[Exercise description]: Report, word for word, every line of the material that contains "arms".
BEGIN
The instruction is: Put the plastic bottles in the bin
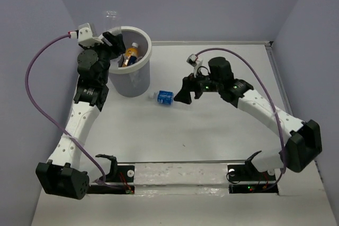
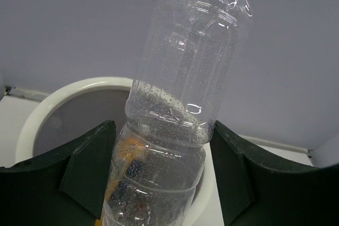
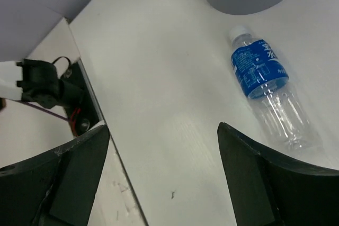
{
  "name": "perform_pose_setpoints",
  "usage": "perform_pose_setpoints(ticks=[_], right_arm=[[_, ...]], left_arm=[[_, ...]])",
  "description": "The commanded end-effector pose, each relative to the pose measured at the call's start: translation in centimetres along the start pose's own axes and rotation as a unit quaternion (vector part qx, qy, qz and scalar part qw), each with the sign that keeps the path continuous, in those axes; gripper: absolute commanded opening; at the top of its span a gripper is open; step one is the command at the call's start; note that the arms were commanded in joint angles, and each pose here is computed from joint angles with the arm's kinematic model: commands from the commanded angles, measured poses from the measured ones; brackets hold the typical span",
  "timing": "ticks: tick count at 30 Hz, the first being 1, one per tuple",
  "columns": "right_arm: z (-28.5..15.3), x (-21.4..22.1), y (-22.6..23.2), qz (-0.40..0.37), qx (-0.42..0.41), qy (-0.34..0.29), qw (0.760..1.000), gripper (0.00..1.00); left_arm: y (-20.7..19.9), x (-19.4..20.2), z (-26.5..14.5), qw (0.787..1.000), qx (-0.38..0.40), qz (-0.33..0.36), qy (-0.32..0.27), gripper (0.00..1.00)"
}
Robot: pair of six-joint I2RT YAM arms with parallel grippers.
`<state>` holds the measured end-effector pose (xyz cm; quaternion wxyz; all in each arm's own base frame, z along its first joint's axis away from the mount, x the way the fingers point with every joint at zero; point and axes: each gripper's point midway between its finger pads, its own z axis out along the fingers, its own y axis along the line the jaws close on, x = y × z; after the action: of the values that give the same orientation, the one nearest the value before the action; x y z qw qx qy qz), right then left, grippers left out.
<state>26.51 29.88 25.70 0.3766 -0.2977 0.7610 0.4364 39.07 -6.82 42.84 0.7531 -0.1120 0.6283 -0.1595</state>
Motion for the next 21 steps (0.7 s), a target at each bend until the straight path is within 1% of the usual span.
perform_pose_setpoints(ticks=[1,2,3,4,5,6,8,9,10,12,13,14,15,16,18,20,21], right_arm=[[4.3,-1.3,-3.8,-0.104,0.082,0.036,0.991,0.87],[4.4,-2.1,-3.6,-0.11,0.09,0.029,0.989,0.87],[5.9,-0.9,-5.3,-0.126,0.103,0.055,0.985,0.87],[6.5,-1.3,-5.9,-0.152,0.117,0.062,0.979,0.87],[7.0,-1.2,-6.8,-0.16,0.126,0.07,0.976,0.88],[8.3,0.1,-7.7,-0.164,0.128,0.093,0.974,0.89],[9.2,0.2,-8.4,-0.18,0.138,0.107,0.968,0.91],[9.8,0.6,-8.6,-0.197,0.134,0.119,0.964,0.93],[10.8,1.5,-9.3,-0.202,0.135,0.136,0.96,0.99],[11.5,2.2,-10.5,-0.215,0.144,0.156,0.953,1.0],[12.4,3.8,-11.0,-0.214,0.14,0.179,0.95,1.0],[12.7,4.3,-11.3,-0.214,0.139,0.188,0.949,1.0],[13.0,4.3,-11.6,-0.218,0.138,0.194,0.947,1.0],[13.9,5.4,-11.7,-0.219,0.134,0.207,0.944,1.0],[14.6,5.7,-11.9,-0.229,0.135,0.212,0.94,1.0],[15.2,6.3,-12.0,-0.236,0.138,0.219,0.937,1.0],[15.5,6.6,-12.5,-0.237,0.143,0.223,0.935,1.0]], left_arm=[[1.6,-3.2,0.3,0.998,0.001,-0.015,-0.064,0.68],[1.9,-3.1,0.5,0.998,-0.001,-0.015,-0.067,0.68],[2.4,-2.9,0.9,0.998,-0.004,-0.016,-0.067,0.68],[2.9,-3.1,1.2,0.997,-0.005,-0.017,-0.075,0.68],[3.0,-3.0,1.4,0.997,-0.005,-0.017,-0.076,0.68],[3.3,-2.5,2.0,0.997,-0.006,-0.017,-0.072,0.68],[3.3,-2.9,2.5,0.997,0.001,-0.019,-0.081,0.68],[3.3,-2.6,3.0,0.997,0.003,-0.02,-0.078,0.68],[2.9,-3.1,3.3,0.996,0.013,-0.02,-0.085,0.68],[2.8,-3.1,3.8,0.996,0.018,-0.02,-0.087,0.68],[2.9,-2.5,4.3,0.996,0.019,-0.021,-0.081,0.68],[2.8,-2.6,4.6,0.996,0.023,-0.023,-0.087,0.68],[3.0,-1.6,5.3,0.996,0.023,-0.022,-0.078,0.68],[2.9,-1.9,5.7,0.996,0.025,-0.023,-0.084,0.68],[3.4,-0.6,6.8,0.997,0.021,-0.019,-0.075,0.68],[3.3,-0.7,7.4,0.996,0.023,-0.018,-0.081,0.68],[3.6,-0.1,7.9,0.997,0.022,-0.017,-0.077,0.68]])
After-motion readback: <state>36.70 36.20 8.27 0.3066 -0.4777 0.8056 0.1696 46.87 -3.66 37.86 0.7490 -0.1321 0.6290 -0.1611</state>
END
[Finished task]:
  "description": "The commanded end-effector pose, each relative to the pose measured at the call's start: translation in centimetres along the start pose's own axes and rotation as a unit quaternion (vector part qx, qy, qz and scalar part qw), each with the sign that keeps the path continuous, in those axes; gripper: absolute commanded opening; at the top of its span a gripper is open; step one is the command at the call's start; note that the arms were commanded in joint angles, and each pose here is computed from joint angles with the arm's kinematic model: commands from the commanded angles, measured poses from the measured ones; brackets hold the typical span",
Robot: pair of six-joint I2RT YAM arms with parallel grippers.

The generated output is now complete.